Abstract

This is our 50th anniversary year. We use anniversaries to remember the past, in celebration or commemoration, and anniversaries bring a definite poignancy. The word anniversary was probably first used when describing Catholic feasts to commemorate saints, although none of the editors-in-chief has aspired to canonisation. The Latin-based term for a 50th anniversary would be a semicentennial or a quinquagenary, although the alternative Golden Jubilee is less of a mouthful.
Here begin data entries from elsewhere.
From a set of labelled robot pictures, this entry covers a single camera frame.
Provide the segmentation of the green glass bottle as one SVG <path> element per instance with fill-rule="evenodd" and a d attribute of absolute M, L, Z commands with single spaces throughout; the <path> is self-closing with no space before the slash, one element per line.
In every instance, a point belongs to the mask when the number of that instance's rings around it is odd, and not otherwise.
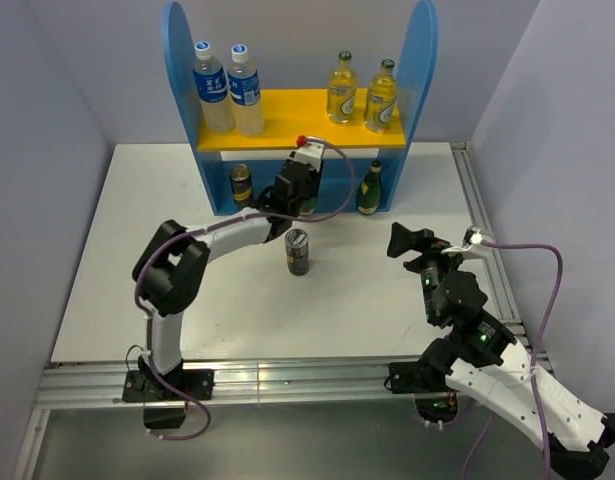
<path fill-rule="evenodd" d="M 381 162 L 373 160 L 368 173 L 359 184 L 356 194 L 356 209 L 363 215 L 372 215 L 380 204 L 381 170 Z"/>
<path fill-rule="evenodd" d="M 315 211 L 316 205 L 317 205 L 316 197 L 312 197 L 310 199 L 305 200 L 301 205 L 300 215 L 303 217 L 312 215 Z"/>

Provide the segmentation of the black drink can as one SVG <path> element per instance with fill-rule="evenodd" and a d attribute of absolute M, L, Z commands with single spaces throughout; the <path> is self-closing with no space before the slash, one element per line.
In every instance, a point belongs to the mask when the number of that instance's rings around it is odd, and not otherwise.
<path fill-rule="evenodd" d="M 251 171 L 245 164 L 235 164 L 229 172 L 232 195 L 236 207 L 241 210 L 254 202 Z"/>
<path fill-rule="evenodd" d="M 287 267 L 291 274 L 302 276 L 309 271 L 309 239 L 302 229 L 291 229 L 285 234 Z"/>

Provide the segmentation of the clear soda bottle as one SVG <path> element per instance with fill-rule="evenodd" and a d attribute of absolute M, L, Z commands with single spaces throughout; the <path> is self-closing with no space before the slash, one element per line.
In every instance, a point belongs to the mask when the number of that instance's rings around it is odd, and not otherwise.
<path fill-rule="evenodd" d="M 370 131 L 384 132 L 392 119 L 397 95 L 394 68 L 392 59 L 383 59 L 380 71 L 373 76 L 368 87 L 363 120 Z"/>
<path fill-rule="evenodd" d="M 347 50 L 340 51 L 338 64 L 329 75 L 327 115 L 333 123 L 347 123 L 355 109 L 357 74 L 351 63 L 352 53 Z"/>

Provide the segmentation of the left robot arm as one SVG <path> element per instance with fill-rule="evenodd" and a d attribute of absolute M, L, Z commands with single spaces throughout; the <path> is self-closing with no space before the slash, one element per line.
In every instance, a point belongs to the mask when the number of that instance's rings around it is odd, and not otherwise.
<path fill-rule="evenodd" d="M 182 320 L 196 299 L 207 266 L 241 248 L 266 244 L 289 230 L 304 202 L 317 196 L 320 160 L 288 159 L 251 207 L 213 225 L 190 230 L 162 223 L 132 272 L 134 299 L 146 314 L 142 386 L 159 401 L 191 398 L 181 353 Z"/>

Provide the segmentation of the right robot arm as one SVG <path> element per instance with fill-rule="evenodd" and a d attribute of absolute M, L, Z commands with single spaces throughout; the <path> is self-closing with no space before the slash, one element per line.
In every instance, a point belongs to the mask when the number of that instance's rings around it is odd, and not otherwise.
<path fill-rule="evenodd" d="M 615 443 L 615 413 L 590 407 L 539 365 L 538 352 L 486 311 L 488 297 L 476 276 L 460 268 L 499 246 L 477 227 L 466 231 L 462 245 L 453 246 L 429 229 L 392 224 L 388 257 L 417 252 L 403 266 L 421 279 L 427 323 L 447 333 L 417 360 L 390 363 L 385 386 L 393 394 L 466 394 L 540 448 L 547 472 L 596 479 Z"/>

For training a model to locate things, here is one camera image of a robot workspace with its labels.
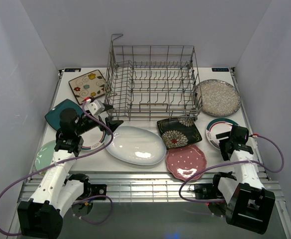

The year 1965, the 100th anniversary of the end of the American Civil War, saw the arrival in Vietnam of the first official contingent of US combat troops (Lyndon B Johnson had just been sworn in as president) and the first Australian and New Zealand troops. There were huge protest marches in Washington against the Vietnam War. Martin Luther King led civil rights freedom marches in the southern states. India fought Pakistan and Cassius Clay (later Muhammad Ali) fought Sonny Liston. Che Guevara gave his resignation to Fidel Castro and left Cuba. The Nobel Prize in Physiology or Medicine was awarded jointly to François Jacob, André Lwoff and Jacques Monod from the Institut Pasteur ‘for their discoveries concerning genetic control of enzyme and virus synthesis’. The Nobel Prize for Literature was awarded to Mikhail Sholokhov, who joined the Bolshevik army at 13, fought in the Russian civil war and then wrote his epic novels about the civil war, including the confronting masterpiece And Quiet Flows the Don. The Beatles performed the first ever stadium rock concert in front of a crowd of 55 600 at Shea Stadium in New York City. Bob Dylan released the album Highway 61 Revisited, including the song ‘Like a Rolling Stone’. T.S. Eliot and Winston Churchill died and J.K. Rowling was born. The estimated world population of 3.33 billion was half the current population of 6.97 billion. Much has changed in the world in the last 50 years and much has changed in paediatrics. In this issue, members of the journal's editorial panel have written or commissioned articles to illustrate how much has changed in their specialty in such a relatively short time. It is fascinating to speculate what our successors will write in 2065.